Wat kan een obstructie van de twaalfvingerige darm veroorzaken?
De oorzaken van obstructie van de twaalfvingerige darm omvatten weefselschade, gezwellen, aangeboren afwijkingen of een verstopping van een vreemd voorwerp van het bovenste spijsverteringskanaal. Bij zuigelingen en kleine kinderen wordt een obstructie van de twaalfvingerige darm vaak veroorzaakt door een soort aangeboren afwijking die leidt tot misvorming van een of meer gebieden van het bovenste spijsverteringskanaal. Een obstructie van de twaalfvingerige darm bij volwassenen wordt meestal veroorzaakt door een vreemd voorwerp dat zich in de doorgang bevindt, of door een vernauwing van de doorgang als gevolg van littekenweefselvorming, tumorgroei of infectie.
Het eerste en kortste deel van de dunne darm is de twaalfvingerige darm, die wordt gevolgd door het jejunum en ten slotte door het ileum. De twaalfvingerige darm is ook bekend als de voorste of proximale darm en is samen met het bovenste jejunum verantwoordelijk voor het grootste deel van de ijzerabsorptie van het spijsverteringskanaal.
De maag, alvleesklier en galblaas zijn allemaal leeg in de twaalfvingerige darm, waardoor het spijsverteringsproces in de maag begint. De alvleesklier is een endocriene klier die belangrijke hormonen zoals insuline afscheidt, maar het is ook een spijsverteringsorgaan dat spijsverteringsenzymen produceert die in de twaalfvingerige darm leeglopen. De galblaas helpt bij de vertering van vetten en fungeert als een opslagruimte voor extra gal geproduceerd door de lever. Het geeft zijn inhoud af in de twaalfvingerige darm wanneer onverteerde vetten worden gedetecteerd.
Duodenale obstructie voorkomt dat de maag voedingsmiddelen in de twaalfvingerige darm doorgeeft, het spijsverteringsproces verstoort en de galblaas en alvleesklier blokkeert om hun spijsverteringsafscheiding toe te voegen. De mate van obstructie van de twaalfvingerige darm kan variëren van een gedeeltelijke tot een volledige blokkade.
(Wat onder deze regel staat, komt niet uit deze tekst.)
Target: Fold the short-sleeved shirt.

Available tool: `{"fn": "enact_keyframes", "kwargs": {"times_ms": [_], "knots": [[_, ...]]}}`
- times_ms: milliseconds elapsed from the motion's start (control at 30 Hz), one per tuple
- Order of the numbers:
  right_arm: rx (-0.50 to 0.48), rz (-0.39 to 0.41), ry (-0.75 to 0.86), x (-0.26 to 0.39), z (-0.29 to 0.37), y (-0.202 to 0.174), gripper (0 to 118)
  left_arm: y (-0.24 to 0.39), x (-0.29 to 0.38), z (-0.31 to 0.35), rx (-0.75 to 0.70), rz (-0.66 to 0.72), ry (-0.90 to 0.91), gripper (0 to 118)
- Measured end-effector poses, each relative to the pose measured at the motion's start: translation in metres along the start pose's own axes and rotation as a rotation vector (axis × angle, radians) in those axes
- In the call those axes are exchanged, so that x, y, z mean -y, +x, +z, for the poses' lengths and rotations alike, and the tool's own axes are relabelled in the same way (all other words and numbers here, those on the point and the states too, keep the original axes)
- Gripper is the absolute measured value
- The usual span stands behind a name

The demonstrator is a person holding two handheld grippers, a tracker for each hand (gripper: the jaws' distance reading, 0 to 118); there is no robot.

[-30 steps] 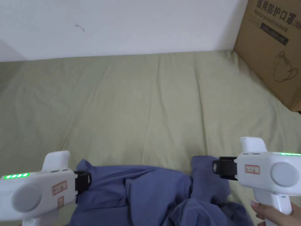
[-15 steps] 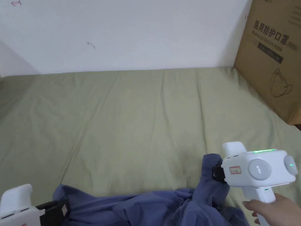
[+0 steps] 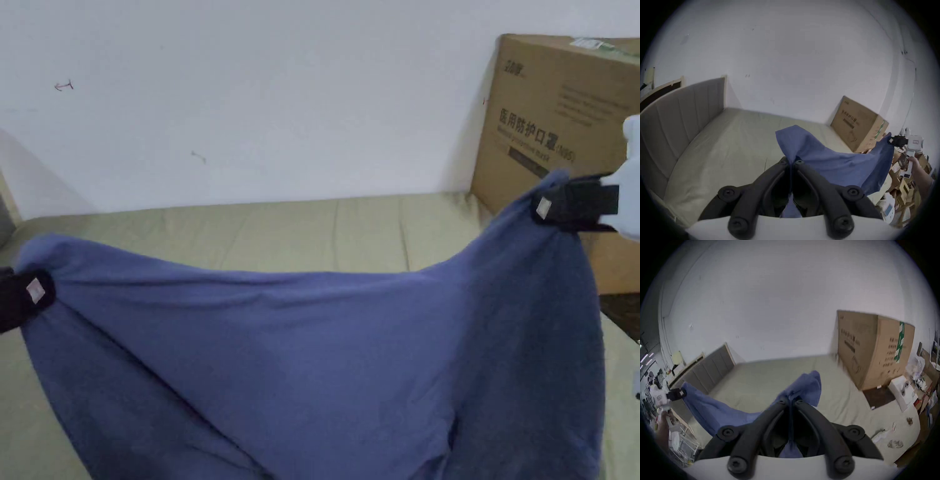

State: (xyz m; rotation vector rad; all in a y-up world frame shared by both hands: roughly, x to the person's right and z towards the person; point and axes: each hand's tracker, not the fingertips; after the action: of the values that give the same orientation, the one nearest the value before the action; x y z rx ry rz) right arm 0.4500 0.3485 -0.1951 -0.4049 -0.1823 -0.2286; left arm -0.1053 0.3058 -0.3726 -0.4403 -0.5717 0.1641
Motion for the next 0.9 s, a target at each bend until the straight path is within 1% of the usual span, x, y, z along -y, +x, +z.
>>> {"fn": "enact_keyframes", "kwargs": {"times_ms": [100,200,233,300,467,533,633,667,833,900], "knots": [[0.006,0.039,0.060,-0.044,0.021,-0.009,2,0.013,-0.032,0.005,0.003,-0.042,0.055,1],[0.068,0.131,0.114,-0.083,0.033,-0.020,2,0.020,-0.064,0.008,-0.009,-0.069,0.085,1],[0.075,0.143,0.128,-0.096,0.036,-0.022,2,0.020,-0.076,0.008,-0.004,-0.065,0.090,1],[0.082,0.140,0.139,-0.119,0.036,-0.026,2,0.020,-0.097,0.007,0.011,-0.043,0.103,1],[0.125,0.169,0.174,-0.171,0.019,-0.037,2,0.012,-0.146,-0.017,0.007,-0.031,0.121,1],[0.207,0.186,0.207,-0.191,0.004,-0.041,2,0.005,-0.164,-0.035,0.002,-0.016,0.128,1],[0.228,0.185,0.226,-0.219,-0.018,-0.048,2,0.009,-0.184,-0.058,-0.021,-0.021,0.145,1],[0.247,0.184,0.239,-0.233,-0.032,-0.043,2,0.010,-0.191,-0.066,-0.027,-0.028,0.154,1],[0.298,0.181,0.305,-0.279,-0.071,-0.045,2,0.013,-0.224,-0.120,-0.057,-0.060,0.177,1],[0.332,0.199,0.333,-0.294,-0.083,-0.048,2,0.015,-0.237,-0.138,-0.059,-0.060,0.192,1]]}}
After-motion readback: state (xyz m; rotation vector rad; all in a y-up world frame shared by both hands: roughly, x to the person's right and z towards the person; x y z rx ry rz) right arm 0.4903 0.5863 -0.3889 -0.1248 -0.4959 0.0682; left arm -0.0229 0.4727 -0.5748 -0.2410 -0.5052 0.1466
De resulterende symptomen voor zowel zuigelingen als volwassenen omvatten misselijkheid, buikpijn of ongemak, opgezette buik en groen braaksel veroorzaakt door de ophoping van galblaasafscheidingen.
Enkele van de meest voorkomende oorzaken van obstructie van de twaalfvingerige darm bij kinderen en baby's zijn onderontwikkeld loden van de twaalfvingerige darm, ook bekend als het duodenale kanaal, dat duodenale hypoplasie wordt genoemd; een vernauwd duodenaal lumen, dat duodenale stenose wordt genoemd; en een misvormd duodenaal lumen, dat duodenale atresie wordt genoemd. Malrotatie of oprollen van de twaalfvingerige darm is ook een veel voorkomende oorzaak van obstructie. Af en toe gaat duodenale malrotatie gepaard met volvulus, dat is wanneer de twaalfvingerige darm om zichzelf draait.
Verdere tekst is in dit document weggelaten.